**Exercise instructions:** For this exercise, copy out each line of the material below that includes "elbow".
[Opening Data extract section]
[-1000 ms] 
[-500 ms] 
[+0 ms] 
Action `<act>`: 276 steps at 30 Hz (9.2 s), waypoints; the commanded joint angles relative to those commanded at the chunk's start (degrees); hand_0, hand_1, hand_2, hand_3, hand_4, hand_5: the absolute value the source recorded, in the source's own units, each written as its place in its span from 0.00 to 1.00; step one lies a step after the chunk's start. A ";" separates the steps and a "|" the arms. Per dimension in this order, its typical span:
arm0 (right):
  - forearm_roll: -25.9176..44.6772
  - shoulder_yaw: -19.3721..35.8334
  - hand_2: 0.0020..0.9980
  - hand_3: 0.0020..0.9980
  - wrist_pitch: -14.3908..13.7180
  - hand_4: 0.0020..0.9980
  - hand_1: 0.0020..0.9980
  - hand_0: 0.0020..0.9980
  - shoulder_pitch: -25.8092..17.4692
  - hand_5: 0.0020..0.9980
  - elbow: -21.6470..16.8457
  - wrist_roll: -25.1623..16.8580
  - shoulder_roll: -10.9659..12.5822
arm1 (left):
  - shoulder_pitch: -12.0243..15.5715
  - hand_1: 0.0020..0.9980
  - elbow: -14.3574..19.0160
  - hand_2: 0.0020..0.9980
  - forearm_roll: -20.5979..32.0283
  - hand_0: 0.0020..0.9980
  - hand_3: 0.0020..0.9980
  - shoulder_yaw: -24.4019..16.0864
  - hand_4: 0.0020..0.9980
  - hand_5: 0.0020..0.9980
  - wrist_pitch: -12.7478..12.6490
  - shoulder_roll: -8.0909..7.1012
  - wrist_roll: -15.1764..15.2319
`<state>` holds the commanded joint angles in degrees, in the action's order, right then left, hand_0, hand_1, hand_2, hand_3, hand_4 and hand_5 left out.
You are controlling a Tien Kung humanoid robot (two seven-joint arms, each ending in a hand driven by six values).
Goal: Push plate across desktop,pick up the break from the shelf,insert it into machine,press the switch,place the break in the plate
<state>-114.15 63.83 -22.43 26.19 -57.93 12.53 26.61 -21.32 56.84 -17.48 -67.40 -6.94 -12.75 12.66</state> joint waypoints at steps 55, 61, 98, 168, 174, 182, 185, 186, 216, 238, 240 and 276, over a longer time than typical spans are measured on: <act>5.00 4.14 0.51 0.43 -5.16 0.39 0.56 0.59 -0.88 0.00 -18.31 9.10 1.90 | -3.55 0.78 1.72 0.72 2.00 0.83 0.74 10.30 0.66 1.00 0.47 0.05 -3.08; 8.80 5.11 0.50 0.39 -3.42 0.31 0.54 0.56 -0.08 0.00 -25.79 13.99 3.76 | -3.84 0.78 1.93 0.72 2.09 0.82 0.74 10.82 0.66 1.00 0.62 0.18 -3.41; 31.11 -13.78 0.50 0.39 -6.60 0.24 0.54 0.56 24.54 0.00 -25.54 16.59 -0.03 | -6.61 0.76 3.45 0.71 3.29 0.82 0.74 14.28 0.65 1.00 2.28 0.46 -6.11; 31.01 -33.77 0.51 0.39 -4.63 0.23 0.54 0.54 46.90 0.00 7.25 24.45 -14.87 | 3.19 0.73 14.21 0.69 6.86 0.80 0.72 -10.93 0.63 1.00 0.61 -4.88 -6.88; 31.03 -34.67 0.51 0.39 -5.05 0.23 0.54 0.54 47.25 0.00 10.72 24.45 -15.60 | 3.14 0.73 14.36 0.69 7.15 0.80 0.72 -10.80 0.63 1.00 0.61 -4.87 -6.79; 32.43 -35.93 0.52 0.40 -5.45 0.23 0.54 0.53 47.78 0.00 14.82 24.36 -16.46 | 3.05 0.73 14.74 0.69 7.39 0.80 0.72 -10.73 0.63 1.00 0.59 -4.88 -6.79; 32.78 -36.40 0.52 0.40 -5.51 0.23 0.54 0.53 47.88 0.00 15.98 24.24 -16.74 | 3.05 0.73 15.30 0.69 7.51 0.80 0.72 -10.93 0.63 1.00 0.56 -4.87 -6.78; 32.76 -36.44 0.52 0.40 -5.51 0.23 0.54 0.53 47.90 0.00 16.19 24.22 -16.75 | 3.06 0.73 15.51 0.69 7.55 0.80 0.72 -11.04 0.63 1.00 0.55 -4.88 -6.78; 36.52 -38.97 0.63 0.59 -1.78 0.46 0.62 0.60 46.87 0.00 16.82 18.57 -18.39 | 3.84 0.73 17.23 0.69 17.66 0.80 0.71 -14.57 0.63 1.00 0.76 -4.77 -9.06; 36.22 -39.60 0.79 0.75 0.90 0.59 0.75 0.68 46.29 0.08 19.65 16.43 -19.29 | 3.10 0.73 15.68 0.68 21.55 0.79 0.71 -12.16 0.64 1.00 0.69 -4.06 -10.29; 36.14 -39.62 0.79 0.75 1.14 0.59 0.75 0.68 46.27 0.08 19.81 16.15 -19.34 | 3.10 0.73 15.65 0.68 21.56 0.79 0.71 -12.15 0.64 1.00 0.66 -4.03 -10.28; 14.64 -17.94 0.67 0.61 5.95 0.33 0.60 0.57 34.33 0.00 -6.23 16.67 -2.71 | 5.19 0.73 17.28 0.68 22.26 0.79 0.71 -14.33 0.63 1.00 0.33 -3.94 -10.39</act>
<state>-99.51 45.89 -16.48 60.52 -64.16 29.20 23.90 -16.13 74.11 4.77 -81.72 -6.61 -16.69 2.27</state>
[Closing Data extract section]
**Finished exercise:**
  - elbow: -21.6470..16.8457
  - elbow: -14.3574..19.0160

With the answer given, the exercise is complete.